#### DATA SUPPLIED

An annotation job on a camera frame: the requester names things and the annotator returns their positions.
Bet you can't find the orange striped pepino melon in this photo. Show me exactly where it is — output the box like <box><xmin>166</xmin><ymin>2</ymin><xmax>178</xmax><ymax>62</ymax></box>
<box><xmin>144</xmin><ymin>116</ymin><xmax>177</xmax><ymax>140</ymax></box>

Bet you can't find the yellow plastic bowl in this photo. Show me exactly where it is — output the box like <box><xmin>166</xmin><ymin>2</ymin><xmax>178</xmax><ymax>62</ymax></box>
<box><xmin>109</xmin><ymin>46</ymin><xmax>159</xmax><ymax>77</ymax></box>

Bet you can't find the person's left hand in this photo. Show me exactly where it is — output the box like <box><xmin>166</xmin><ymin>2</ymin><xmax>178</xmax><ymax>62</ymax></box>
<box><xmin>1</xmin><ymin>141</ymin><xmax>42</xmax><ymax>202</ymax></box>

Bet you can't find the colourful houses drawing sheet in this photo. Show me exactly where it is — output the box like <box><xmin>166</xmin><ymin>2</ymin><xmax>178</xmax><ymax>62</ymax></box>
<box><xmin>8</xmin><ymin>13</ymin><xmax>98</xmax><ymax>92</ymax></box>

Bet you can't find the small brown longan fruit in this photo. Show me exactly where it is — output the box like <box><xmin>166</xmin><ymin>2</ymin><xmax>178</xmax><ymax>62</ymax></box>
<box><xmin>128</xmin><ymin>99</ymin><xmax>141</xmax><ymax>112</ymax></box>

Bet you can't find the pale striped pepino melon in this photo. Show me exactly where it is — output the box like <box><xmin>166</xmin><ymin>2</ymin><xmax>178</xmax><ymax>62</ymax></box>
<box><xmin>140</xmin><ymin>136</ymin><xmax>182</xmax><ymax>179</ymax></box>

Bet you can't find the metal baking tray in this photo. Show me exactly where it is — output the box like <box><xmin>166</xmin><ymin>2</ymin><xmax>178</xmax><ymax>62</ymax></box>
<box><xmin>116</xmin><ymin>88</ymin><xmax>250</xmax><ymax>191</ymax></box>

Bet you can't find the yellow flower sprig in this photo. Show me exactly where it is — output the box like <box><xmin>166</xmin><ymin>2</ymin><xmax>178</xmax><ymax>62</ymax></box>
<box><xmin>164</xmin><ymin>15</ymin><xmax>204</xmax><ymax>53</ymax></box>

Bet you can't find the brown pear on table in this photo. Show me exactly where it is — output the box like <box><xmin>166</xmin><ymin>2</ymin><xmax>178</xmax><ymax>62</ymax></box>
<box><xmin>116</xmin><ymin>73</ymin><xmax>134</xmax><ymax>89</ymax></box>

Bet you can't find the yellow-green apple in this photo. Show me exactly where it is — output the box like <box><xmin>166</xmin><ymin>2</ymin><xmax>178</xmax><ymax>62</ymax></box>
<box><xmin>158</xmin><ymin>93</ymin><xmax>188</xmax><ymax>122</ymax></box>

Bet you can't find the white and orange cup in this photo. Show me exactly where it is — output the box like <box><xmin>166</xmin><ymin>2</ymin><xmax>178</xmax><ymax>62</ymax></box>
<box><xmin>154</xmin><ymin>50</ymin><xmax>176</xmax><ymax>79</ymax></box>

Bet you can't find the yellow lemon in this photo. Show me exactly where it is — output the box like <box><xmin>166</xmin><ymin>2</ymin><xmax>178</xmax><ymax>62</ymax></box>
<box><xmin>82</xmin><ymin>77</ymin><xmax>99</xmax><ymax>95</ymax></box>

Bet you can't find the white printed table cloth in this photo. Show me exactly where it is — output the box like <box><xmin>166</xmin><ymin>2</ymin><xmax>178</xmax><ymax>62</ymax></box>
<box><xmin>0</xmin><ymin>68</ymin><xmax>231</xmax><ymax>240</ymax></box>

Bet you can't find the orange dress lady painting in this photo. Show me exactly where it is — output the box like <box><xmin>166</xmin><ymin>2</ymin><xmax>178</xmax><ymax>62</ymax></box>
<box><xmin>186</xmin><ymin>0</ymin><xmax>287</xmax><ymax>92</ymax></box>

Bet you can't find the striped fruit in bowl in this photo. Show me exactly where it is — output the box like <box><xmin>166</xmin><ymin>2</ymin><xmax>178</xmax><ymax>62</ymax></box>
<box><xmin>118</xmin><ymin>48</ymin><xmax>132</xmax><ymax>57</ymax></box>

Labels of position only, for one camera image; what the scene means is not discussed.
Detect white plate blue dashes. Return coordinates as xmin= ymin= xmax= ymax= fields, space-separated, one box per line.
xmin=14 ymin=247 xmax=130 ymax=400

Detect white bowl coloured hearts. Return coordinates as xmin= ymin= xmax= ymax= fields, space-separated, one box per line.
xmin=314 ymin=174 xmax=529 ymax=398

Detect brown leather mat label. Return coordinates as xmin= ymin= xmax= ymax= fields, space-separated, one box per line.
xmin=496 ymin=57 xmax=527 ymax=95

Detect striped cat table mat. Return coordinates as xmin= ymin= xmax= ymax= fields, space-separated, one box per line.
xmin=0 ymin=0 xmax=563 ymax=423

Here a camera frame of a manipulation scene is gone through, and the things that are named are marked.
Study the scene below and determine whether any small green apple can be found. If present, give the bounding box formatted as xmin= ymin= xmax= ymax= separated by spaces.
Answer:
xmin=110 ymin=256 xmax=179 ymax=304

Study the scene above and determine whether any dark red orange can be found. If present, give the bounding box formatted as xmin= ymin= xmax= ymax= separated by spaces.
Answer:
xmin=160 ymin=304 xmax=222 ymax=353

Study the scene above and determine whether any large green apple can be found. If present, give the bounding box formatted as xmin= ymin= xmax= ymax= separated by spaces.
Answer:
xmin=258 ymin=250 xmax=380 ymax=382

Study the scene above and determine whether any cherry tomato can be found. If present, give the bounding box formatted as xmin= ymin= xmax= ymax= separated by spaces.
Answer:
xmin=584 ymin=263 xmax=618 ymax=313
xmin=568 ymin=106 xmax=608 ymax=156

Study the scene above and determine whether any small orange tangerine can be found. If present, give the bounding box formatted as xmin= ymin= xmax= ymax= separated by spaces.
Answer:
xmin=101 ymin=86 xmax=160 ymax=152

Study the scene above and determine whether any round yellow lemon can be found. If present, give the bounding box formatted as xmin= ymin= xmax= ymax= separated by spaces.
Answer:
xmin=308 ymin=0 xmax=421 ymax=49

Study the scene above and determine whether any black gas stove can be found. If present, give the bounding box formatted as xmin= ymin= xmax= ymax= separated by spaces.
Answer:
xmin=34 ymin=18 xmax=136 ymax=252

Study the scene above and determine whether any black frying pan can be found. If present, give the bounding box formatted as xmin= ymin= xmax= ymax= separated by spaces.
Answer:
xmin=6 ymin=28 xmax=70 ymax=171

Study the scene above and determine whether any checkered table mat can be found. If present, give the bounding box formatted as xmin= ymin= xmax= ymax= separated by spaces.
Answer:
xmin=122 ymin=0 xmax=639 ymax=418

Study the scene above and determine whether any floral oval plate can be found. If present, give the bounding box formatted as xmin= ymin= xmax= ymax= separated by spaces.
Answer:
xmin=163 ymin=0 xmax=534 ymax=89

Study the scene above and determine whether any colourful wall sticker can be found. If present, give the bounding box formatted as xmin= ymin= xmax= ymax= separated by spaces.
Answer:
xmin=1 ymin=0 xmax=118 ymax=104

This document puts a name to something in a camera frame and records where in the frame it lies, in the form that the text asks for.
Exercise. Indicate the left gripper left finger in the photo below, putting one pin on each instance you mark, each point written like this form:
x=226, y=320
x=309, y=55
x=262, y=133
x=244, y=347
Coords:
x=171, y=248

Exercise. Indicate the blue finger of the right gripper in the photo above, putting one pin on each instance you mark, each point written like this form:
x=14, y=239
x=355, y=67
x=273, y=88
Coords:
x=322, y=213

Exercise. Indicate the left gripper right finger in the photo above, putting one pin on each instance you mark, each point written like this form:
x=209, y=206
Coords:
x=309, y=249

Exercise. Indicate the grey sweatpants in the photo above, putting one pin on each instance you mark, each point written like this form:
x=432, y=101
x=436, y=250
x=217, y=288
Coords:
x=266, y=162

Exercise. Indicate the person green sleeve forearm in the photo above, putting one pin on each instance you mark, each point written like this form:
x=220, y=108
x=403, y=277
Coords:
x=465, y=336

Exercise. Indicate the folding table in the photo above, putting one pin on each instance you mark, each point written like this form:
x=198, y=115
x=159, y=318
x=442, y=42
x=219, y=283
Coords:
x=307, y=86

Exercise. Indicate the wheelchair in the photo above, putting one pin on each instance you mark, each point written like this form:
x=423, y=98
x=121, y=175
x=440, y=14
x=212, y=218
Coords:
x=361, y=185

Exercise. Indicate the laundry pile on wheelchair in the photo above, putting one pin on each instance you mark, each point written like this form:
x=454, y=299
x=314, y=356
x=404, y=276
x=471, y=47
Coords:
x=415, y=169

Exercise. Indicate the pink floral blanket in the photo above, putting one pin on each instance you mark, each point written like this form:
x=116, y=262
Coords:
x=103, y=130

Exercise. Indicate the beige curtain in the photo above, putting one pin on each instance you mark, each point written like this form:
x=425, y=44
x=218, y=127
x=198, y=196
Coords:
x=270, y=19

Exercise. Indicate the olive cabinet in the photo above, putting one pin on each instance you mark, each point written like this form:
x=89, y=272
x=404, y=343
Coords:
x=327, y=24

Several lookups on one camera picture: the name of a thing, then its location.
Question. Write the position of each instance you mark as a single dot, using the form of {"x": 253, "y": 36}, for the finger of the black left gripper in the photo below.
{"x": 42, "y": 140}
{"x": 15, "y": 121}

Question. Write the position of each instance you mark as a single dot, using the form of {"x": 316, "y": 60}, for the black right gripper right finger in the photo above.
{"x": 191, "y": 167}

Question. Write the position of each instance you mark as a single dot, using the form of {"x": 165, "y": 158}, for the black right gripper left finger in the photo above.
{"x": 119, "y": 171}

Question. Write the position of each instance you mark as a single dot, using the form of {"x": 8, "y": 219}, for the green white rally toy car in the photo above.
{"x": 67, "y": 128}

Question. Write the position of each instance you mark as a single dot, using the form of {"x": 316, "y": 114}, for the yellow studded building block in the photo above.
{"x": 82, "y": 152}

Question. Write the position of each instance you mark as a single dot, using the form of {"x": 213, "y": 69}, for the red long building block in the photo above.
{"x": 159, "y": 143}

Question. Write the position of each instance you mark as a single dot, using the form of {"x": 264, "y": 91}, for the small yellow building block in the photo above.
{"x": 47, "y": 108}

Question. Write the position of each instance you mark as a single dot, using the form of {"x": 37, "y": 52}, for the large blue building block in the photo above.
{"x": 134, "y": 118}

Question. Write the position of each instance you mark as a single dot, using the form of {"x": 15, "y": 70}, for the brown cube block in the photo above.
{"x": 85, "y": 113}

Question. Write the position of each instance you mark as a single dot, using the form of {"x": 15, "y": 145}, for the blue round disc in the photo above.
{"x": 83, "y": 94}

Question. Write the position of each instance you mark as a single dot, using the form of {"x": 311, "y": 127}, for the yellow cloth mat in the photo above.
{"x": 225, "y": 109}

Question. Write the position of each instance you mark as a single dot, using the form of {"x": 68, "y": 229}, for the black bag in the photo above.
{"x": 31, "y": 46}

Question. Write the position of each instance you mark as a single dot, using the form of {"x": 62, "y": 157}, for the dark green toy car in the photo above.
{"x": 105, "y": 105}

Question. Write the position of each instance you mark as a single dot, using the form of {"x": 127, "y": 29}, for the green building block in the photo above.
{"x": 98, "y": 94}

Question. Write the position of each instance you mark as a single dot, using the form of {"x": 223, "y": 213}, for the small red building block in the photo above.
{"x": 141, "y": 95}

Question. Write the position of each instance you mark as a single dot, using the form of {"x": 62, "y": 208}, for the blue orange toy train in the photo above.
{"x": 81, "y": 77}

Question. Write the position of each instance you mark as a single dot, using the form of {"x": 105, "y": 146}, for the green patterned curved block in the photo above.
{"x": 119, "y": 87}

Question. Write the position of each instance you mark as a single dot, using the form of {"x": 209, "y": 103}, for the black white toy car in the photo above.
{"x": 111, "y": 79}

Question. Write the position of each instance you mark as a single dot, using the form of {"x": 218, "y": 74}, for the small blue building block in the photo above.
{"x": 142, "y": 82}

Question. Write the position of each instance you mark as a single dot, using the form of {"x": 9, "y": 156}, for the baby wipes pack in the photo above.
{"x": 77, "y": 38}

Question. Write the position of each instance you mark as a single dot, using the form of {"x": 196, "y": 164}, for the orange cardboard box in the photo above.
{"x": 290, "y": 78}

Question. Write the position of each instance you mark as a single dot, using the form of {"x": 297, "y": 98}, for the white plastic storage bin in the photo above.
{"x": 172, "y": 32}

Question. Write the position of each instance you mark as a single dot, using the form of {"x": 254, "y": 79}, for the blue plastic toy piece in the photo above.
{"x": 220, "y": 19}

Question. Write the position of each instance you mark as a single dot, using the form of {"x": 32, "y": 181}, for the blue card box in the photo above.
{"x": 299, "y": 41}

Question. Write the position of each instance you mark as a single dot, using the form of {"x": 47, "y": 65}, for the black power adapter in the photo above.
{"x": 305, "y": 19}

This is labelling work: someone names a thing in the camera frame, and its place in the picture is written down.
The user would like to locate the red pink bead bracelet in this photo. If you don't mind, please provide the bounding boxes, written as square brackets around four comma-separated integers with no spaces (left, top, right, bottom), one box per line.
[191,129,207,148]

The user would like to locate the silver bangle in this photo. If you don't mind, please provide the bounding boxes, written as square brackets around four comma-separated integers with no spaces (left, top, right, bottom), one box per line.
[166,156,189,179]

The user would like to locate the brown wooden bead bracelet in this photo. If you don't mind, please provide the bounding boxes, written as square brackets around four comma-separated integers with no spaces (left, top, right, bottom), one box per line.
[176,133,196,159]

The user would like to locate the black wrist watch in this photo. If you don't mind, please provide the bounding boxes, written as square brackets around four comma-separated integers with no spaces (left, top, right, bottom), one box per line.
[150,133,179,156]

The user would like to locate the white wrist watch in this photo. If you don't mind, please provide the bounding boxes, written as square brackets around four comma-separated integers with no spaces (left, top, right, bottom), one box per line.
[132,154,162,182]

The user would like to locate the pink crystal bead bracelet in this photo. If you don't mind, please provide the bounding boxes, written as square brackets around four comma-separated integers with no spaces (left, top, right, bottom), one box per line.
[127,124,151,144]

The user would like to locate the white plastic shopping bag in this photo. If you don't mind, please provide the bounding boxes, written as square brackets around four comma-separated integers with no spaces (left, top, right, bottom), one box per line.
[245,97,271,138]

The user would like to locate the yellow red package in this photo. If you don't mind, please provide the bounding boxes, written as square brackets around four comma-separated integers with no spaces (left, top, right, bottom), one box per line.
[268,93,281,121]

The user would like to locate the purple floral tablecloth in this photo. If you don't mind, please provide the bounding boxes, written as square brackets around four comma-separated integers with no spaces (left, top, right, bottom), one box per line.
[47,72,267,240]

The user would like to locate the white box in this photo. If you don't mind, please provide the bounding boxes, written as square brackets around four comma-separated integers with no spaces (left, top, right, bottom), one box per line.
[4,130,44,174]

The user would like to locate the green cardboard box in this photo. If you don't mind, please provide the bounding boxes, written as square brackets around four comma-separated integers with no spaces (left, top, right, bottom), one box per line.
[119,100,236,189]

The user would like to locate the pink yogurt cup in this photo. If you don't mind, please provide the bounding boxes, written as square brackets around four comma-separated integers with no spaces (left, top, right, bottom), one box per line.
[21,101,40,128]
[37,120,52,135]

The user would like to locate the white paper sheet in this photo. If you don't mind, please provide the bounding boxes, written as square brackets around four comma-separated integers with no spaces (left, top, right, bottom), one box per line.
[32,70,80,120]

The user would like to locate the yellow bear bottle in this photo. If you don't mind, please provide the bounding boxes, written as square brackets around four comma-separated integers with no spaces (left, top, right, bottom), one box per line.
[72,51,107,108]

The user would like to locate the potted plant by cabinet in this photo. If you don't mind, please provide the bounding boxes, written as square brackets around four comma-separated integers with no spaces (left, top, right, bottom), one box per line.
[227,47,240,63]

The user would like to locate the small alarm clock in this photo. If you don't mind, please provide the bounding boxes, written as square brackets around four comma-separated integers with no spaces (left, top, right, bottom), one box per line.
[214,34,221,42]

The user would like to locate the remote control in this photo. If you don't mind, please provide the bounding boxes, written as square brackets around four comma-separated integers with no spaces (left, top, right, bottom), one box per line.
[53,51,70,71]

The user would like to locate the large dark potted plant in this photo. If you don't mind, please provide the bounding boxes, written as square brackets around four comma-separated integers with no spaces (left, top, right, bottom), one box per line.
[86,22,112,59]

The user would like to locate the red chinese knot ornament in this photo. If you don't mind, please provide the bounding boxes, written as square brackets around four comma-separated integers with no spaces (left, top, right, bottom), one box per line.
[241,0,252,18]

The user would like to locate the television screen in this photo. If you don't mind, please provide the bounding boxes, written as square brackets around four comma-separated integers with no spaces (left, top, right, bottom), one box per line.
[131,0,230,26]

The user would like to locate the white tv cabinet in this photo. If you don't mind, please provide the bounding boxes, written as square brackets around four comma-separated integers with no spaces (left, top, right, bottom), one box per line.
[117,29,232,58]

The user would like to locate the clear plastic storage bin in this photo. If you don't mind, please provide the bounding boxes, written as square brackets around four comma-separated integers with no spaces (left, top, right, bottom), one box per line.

#### TASK OBJECTIVE
Using the listing above, count how many lines contain the word "picture" and, please, write only that number.

#### RESPONSE TO THE TASK
2